• **WHAT YOU NEED TO DO**: Each record, exactly as written, should be printed again.

• **DATASET CONTENT**:
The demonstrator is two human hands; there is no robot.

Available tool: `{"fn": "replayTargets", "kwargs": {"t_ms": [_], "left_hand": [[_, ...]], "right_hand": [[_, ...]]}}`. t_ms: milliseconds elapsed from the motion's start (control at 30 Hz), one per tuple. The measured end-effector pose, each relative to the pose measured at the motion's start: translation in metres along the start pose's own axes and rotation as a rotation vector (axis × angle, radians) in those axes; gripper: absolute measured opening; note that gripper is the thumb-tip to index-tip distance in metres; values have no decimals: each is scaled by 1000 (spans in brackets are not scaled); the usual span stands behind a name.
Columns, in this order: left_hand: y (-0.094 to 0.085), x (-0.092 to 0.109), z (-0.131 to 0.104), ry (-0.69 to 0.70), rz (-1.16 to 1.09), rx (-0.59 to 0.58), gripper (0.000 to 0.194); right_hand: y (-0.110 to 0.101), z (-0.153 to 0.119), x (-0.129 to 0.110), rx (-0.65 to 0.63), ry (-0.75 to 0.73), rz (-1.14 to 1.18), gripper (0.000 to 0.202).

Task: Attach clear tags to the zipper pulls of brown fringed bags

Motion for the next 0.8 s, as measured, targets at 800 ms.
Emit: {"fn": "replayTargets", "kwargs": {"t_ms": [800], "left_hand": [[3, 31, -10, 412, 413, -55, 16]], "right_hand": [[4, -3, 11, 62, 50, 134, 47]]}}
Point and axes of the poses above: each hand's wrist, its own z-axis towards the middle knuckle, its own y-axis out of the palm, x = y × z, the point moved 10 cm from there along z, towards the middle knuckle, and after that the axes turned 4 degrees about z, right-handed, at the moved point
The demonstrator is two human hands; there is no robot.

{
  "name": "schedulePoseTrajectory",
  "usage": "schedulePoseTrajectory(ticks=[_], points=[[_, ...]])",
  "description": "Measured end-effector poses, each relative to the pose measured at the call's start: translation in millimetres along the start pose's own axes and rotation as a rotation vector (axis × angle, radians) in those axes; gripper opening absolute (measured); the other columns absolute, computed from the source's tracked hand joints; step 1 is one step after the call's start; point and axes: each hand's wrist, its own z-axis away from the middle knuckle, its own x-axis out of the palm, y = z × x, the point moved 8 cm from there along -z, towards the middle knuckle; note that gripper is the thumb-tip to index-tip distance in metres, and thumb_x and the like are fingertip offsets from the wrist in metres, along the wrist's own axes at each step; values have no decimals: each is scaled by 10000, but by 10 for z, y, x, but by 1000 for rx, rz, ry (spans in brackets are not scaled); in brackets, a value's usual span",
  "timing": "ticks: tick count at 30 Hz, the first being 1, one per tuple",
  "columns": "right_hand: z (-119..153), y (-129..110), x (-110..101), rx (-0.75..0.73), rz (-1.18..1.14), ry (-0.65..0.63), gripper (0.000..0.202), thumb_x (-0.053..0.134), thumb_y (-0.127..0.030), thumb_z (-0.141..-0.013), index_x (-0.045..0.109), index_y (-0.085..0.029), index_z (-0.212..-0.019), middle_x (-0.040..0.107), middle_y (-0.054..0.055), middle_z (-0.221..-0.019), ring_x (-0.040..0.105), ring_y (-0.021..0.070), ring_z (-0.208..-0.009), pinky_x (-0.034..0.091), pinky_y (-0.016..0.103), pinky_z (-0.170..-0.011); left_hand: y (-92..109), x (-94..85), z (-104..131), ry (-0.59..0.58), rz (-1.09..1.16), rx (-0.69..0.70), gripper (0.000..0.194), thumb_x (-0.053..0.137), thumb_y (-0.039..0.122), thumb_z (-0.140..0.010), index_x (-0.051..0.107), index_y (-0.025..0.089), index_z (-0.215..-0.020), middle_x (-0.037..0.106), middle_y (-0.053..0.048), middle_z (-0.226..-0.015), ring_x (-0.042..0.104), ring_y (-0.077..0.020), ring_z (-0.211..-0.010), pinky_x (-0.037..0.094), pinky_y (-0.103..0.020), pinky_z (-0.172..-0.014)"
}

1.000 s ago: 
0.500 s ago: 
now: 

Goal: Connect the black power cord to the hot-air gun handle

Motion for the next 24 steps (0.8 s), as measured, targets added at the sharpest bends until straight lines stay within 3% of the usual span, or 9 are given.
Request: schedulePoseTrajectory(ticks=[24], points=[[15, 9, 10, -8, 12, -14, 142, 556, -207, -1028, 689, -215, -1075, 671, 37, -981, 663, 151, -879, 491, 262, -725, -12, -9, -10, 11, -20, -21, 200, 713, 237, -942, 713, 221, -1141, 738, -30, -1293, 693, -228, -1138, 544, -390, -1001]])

• **FINAL ANSWER**:
The demonstrator is two human hands; there is no robot.

Available tool: `{"fn": "replayTargets", "kwargs": {"t_ms": [_], "left_hand": [[_, ...]], "right_hand": [[_, ...]]}}`. t_ms: milliseconds elapsed from the motion's start (control at 30 Hz), one per tuple. The measured end-effector pose, each relative to the pose measured at the motion's start: translation in metres along the start pose's own axes and rotation as a rotation vector (axis × angle, radians) in those axes; gripper: absolute measured opening; note that gripper is the thumb-tip to index-tip distance in metres; values have no decimals: each is scaled by 1000 (spans in brackets are not scaled); the usual span stands behind a name.
Columns, in this order: left_hand: y (-0.094 to 0.085), x (-0.092 to 0.109), z (-0.131 to 0.104), ry (-0.69 to 0.70), rz (-1.16 to 1.09), rx (-0.59 to 0.58), gripper (0.000 to 0.194); right_hand: y (-0.110 to 0.101), z (-0.153 to 0.119), x (-0.129 to 0.110), rx (-0.65 to 0.63), ry (-0.75 to 0.73), rz (-1.14 to 1.18), gripper (0.000 to 0.202).

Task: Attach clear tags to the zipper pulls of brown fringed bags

Motion for the next 0.8 s, as measured, targets at 800 ms.
Emit: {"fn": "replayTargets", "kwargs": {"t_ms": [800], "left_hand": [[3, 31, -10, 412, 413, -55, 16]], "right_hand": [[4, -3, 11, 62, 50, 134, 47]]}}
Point and axes of the poses above: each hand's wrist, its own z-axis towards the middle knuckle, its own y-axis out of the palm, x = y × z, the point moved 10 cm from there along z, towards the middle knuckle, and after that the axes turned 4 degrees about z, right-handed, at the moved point
The demonstrator is two human hands; there is no robot.

{
  "name": "schedulePoseTrajectory",
  "usage": "schedulePoseTrajectory(ticks=[_], points=[[_, ...]])",
  "description": "Measured end-effector poses, each relative to the pose measured at the call's start: translation in millimetres along the start pose's own axes and rotation as a rotation vector (axis × angle, radians) in those axes; gripper opening absolute (measured); the other columns absolute, computed from the source's tracked hand joints; step 1 is one step after the call's start; point and axes: each hand's wrist, its own z-axis away from the middle knuckle, its own x-axis out of the palm, y = z × x, the point moved 8 cm from there along -z, towards the middle knuckle; note that gripper is the thumb-tip to index-tip distance in metres, and thumb_x and the like are fingertip offsets from the wrist in metres, along the wrist's own axes at each step; values have no decimals: each is scaled by 10000, but by 10 for z, y, x, but by 1000 for rx, rz, ry (spans in brackets are not scaled); in brackets, a value's usual span",
  "timing": "ticks: tick count at 30 Hz, the first being 1, one per tuple",
  "columns": "right_hand: z (-119..153), y (-129..110), x (-110..101), rx (-0.75..0.73), rz (-1.18..1.14), ry (-0.65..0.63), gripper (0.000..0.202), thumb_x (-0.053..0.134), thumb_y (-0.127..0.030), thumb_z (-0.141..-0.013), index_x (-0.045..0.109), index_y (-0.085..0.029), index_z (-0.212..-0.019), middle_x (-0.040..0.107), middle_y (-0.054..0.055), middle_z (-0.221..-0.019), ring_x (-0.040..0.105), ring_y (-0.021..0.070), ring_z (-0.208..-0.009), pinky_x (-0.034..0.091), pinky_y (-0.016..0.103), pinky_z (-0.170..-0.011); left_hand: y (-92..109), x (-94..85), z (-104..131), ry (-0.59..0.58), rz (-1.09..1.16), rx (-0.69..0.70), gripper (0.000..0.194), thumb_x (-0.053..0.137), thumb_y (-0.039..0.122), thumb_z (-0.140..0.010), index_x (-0.051..0.107), index_y (-0.025..0.089), index_z (-0.215..-0.020), middle_x (-0.037..0.106), middle_y (-0.053..0.048), middle_z (-0.226..-0.015), ring_x (-0.042..0.104), ring_y (-0.077..0.020), ring_z (-0.211..-0.010), pinky_x (-0.037..0.094), pinky_y (-0.103..0.020), pinky_z (-0.172..-0.014)"
}

1.000 s ago: 
0.500 s ago: 
now: 

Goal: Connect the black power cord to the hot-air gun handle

Motion for the next 24 steps (0.8 s), as measured, targets added at the sharpest bends until straight lines stay within 3% of the usual span, or 9 are given.
Request: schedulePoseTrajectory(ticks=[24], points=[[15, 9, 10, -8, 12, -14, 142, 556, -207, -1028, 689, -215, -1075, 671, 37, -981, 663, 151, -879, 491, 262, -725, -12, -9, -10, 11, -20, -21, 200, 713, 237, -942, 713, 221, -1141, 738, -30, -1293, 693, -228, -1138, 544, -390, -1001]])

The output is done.